▸ EXERCISE GOAL
Copy out exactly the lines from the first line of the material below through the line containing "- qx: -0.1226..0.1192", and nothing beyond them.
——————————
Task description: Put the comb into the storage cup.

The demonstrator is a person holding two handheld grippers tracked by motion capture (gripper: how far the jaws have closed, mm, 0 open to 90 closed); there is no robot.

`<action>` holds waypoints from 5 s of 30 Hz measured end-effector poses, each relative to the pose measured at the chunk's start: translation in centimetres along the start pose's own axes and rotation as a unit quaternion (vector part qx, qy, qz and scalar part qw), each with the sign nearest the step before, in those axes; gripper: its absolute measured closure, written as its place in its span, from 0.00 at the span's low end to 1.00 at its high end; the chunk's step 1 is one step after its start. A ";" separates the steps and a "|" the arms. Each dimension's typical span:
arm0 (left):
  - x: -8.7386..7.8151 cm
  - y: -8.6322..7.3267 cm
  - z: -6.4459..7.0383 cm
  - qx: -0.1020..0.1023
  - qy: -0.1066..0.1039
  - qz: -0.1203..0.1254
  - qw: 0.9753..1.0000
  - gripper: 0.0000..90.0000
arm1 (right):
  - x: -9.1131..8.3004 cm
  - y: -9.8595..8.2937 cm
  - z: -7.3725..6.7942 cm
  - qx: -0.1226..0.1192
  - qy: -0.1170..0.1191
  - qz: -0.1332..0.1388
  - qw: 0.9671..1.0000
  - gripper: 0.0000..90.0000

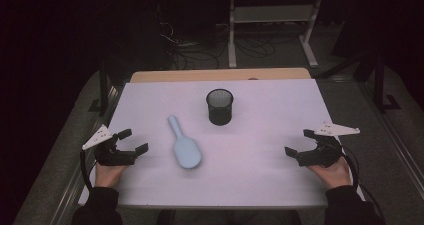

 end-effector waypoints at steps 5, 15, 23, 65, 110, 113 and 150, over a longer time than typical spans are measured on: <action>0.0 0.0 0.0 0.000 0.000 0.001 1.000 0.00 | 0.0 0.0 0.0 -0.001 0.000 0.000 1.000 0.00; 0.0 0.2 0.1 -0.001 -0.001 0.005 1.000 0.00 | -0.2 0.1 -0.2 -0.007 -0.002 0.003 1.000 0.00; 0.0 0.2 0.2 0.004 -0.003 0.001 1.000 0.00 | -0.3 0.1 -0.4 -0.012 -0.004 0.002 1.000 0.00; 1.0 7.4 0.1 0.049 -0.026 -0.019 0.998 0.00 | -0.5 0.1 -0.4 -0.009 -0.005 0.002 1.000 0.00; 6.1 10.1 -0.9 0.077 -0.059 -0.069 0.993 0.01 | -0.5 -0.1 -0.5 -0.009 -0.002 -0.003 1.000 0.00; 6.4 10.0 -1.0 0.075 -0.059 -0.073 0.993 0.01 | -0.5 -0.2 -0.5 -0.010 -0.001 -0.004 1.000 0.00; 11.3 8.6 -1.1 0.101 -0.076 -0.120 0.985 0.17 | -0.4 -0.3 -0.5 -0.010 0.002 -0.008 1.000 0.00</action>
Point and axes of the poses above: each handheld gripper's, and its own axes: x roughly forward along the jaws, y roughly out of its top, z roughly to its right, the point moved 6 cm from there along x, roughly forward along the jaws, and after that the axes turned 13 degrees about x, right-handed, at the moved point
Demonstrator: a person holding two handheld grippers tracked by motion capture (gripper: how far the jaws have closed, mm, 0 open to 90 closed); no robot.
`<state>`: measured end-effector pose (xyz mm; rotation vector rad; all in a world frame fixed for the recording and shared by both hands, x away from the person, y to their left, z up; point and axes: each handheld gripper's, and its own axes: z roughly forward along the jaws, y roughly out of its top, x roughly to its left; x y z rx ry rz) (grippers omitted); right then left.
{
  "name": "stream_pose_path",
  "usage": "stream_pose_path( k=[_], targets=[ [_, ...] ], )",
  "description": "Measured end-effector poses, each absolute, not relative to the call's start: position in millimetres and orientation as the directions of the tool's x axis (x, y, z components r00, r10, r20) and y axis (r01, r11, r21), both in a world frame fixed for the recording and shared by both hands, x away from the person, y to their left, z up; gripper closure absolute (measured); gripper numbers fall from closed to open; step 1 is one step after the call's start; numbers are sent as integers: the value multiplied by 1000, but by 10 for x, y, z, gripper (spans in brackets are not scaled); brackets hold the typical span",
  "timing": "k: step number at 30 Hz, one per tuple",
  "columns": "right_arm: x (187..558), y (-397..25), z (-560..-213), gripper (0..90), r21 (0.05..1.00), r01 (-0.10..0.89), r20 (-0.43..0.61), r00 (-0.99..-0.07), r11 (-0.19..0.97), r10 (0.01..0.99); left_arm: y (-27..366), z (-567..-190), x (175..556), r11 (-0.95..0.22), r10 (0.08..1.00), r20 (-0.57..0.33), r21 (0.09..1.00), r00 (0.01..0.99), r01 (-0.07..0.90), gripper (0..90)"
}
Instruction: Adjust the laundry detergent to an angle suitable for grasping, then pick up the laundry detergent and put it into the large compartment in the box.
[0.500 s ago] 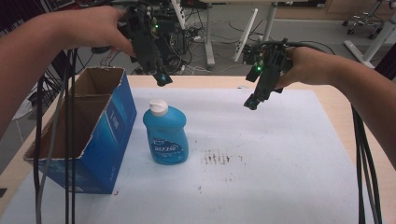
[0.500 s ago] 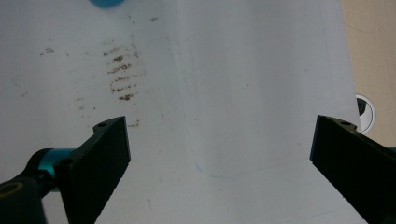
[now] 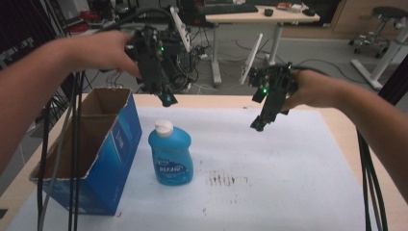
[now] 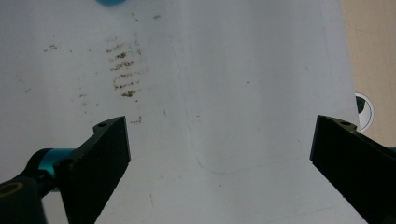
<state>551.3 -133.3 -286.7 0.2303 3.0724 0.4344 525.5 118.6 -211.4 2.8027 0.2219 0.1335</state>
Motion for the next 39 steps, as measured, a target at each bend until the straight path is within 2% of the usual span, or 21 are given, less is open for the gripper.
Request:
stream_pose_path(
  k=[24, 39],
  targets=[
    [5524, -1399, -2834, 40, 303, 142, -11, -988, 942, 153, 1158, -2100, 5210, -941, 186, 61, 298, 981, 160, 55],
    [5476, -1394, -2794, 40, 312, 137, -17, -989, 940, 149, 1099, -2022, 5085, -947, 164, 48, 286, 985, 144, 55]
  ],
)
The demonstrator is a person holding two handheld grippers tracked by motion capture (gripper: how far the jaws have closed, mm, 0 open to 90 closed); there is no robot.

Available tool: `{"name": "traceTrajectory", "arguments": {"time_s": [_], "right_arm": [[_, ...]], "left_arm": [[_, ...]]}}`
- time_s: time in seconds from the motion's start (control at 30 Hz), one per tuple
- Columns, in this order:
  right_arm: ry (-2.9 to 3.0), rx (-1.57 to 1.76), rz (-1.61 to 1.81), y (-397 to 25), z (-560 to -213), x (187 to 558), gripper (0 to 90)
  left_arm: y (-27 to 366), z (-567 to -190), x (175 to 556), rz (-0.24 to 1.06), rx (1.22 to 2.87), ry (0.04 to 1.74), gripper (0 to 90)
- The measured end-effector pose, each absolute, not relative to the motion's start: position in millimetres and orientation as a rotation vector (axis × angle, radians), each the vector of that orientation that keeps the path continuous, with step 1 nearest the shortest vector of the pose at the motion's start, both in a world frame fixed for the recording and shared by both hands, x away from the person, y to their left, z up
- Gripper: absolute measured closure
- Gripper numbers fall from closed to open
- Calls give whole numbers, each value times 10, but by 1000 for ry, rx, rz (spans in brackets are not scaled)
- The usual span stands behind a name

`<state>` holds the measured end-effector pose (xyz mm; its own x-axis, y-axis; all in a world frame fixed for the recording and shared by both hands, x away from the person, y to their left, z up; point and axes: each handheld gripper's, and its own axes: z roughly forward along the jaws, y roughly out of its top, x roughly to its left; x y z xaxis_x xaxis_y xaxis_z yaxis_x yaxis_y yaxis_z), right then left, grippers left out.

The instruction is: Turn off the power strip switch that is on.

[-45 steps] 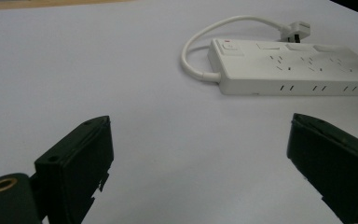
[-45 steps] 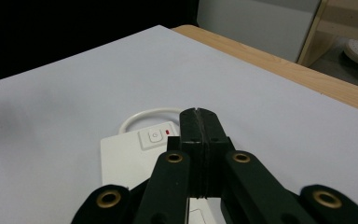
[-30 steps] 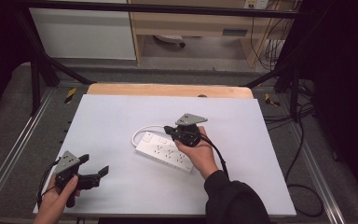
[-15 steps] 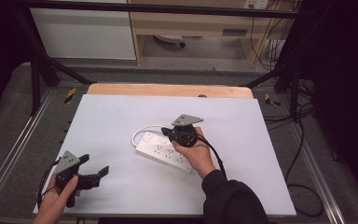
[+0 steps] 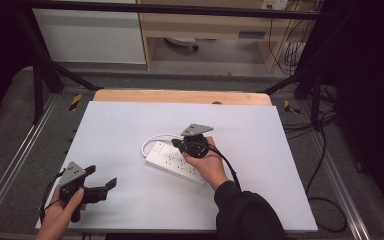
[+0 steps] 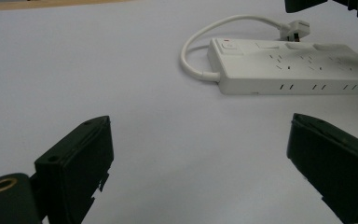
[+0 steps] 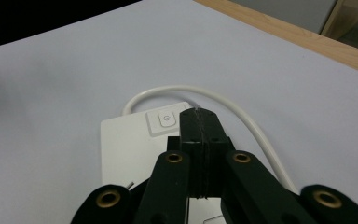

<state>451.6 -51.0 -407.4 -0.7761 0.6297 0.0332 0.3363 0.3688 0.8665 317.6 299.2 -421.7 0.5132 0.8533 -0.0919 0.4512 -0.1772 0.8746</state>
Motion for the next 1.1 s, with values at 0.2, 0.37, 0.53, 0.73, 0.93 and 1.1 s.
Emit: {"name": "traceTrajectory", "arguments": {"time_s": [0.2,0.37,0.53,0.73,0.93,1.1], "right_arm": [[2343,855,1345,-491,-4121,4543,900],[2365,850,1321,-458,-4167,4552,900],[2378,849,1306,-439,-4196,4564,900],[2383,857,1300,-434,-4216,4574,900],[2393,861,1291,-436,-4234,4586,900],[2398,863,1287,-434,-4245,4592,900]], "left_arm": [[2989,-4219,3176,533,1808,1088,71],[2988,-4220,3176,531,1808,1088,71],[2987,-4220,3176,530,1809,1086,71],[2985,-4221,3176,529,1812,1084,71],[2985,-4221,3176,530,1815,1083,71],[2984,-4222,3176,529,1816,1081,71]]}}
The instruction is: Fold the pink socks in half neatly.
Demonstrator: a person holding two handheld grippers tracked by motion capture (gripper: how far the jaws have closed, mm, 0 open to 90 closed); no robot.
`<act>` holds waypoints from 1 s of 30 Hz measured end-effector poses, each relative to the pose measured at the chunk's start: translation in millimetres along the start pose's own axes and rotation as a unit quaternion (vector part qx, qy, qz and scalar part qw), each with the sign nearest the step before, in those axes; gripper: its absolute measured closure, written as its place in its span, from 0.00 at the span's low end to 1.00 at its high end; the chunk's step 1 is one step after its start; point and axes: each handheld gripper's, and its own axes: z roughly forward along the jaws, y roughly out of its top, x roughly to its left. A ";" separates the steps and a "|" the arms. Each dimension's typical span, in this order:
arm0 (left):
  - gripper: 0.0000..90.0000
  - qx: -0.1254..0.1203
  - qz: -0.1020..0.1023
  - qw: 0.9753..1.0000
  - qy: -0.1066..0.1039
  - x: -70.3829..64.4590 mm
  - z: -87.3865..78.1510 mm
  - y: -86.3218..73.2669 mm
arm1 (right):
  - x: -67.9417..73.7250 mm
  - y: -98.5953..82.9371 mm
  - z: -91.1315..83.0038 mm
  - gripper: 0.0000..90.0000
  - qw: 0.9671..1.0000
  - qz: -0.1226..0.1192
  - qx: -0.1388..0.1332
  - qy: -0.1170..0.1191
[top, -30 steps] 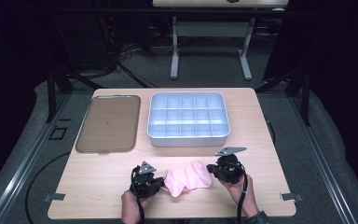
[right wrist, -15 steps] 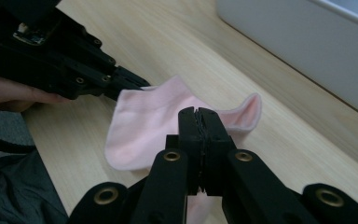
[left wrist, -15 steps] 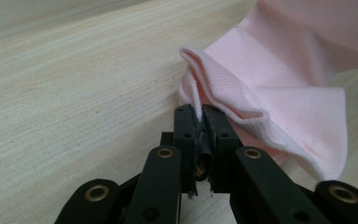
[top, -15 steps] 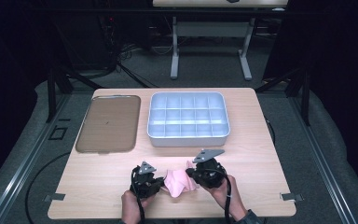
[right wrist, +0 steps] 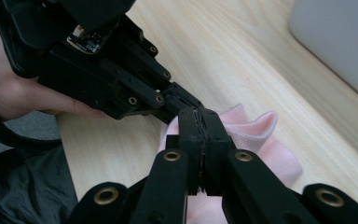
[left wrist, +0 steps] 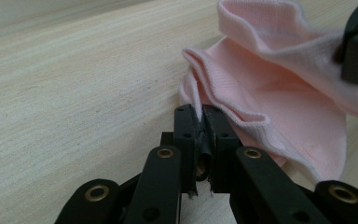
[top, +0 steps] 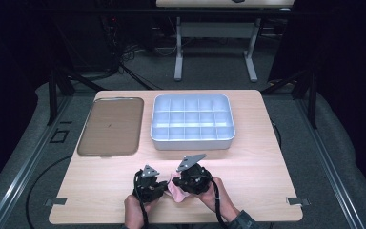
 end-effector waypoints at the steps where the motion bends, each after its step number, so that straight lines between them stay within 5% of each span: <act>1: 0.94 -0.001 0.000 1.000 -0.001 0.2 0.0 -0.4 | -0.8 -1.7 3.4 0.99 1.000 0.002 0.003 0.006; 7: 0.94 -0.003 -0.001 1.000 -0.001 0.2 0.1 -0.8 | -4.0 -8.1 11.5 0.99 1.000 0.012 -0.013 0.015; 18: 0.94 -0.005 -0.001 1.000 -0.001 -0.2 0.2 -1.2 | -4.5 -18.0 20.5 0.98 0.997 0.015 -0.029 0.066; 22: 0.94 -0.004 0.000 1.000 0.000 -0.4 0.0 -1.3 | -6.9 -19.1 18.1 0.83 0.996 0.018 -0.033 0.082; 25: 0.94 -0.004 -0.001 1.000 0.000 -0.4 0.0 -1.4 | -11.6 -20.0 4.5 0.73 0.993 0.022 -0.062 0.100; 28: 0.94 -0.004 0.000 1.000 0.000 -0.5 0.0 -1.4 | -21.8 -24.1 -18.1 0.72 0.991 0.038 -0.101 0.082; 30: 0.94 -0.004 0.002 1.000 0.001 -0.5 0.0 -1.3 | -33.6 -31.4 -29.2 0.75 0.991 0.062 -0.105 0.051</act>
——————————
▸ ANSWER FOR THIS EXERCISE
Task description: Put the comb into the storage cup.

The demonstrator is a person holding two handheld grippers tracked by motion capture (gripper: how far the jaws have closed, mm, 0 open to 90 closed); there is no robot.

`<action>` holds waypoints from 5 s of 30 Hz measured end-effector poses, each relative to the pose measured at the chunk's start: translation in centimetres along the start pose's own axes and rotation as a unit quaternion (vector part qx, qy, qz and scalar part qw), each with the sign nearest the step before, in those axes; gripper: its absolute measured closure, written as its place in its span, from 0.00 at the span's low end to 1.00 at its high end; the chunk's step 1 is one step after its start. A ";" separates the steps and a "|" the arms. Each dimension's typical span:
arm0 (left):
  - x: -8.7386..7.8151 cm
  - y: -8.6322..7.3267 cm
  - z: -6.4459..7.0383 cm
  - qx: -0.1020..0.1023
  - qy: -0.1066..0.1039
  - qz: -0.1203..0.1254
  - qw: 0.9753..1.0000
  - gripper: 0.0000..90.0000
arm1 (right):
  - x: -9.1131..8.3004 cm
  - y: -9.8595..8.2937 cm
  - z: -7.3725..6.7942 cm
  - qx: -0.1226..0.1192

No more output is given for this exercise.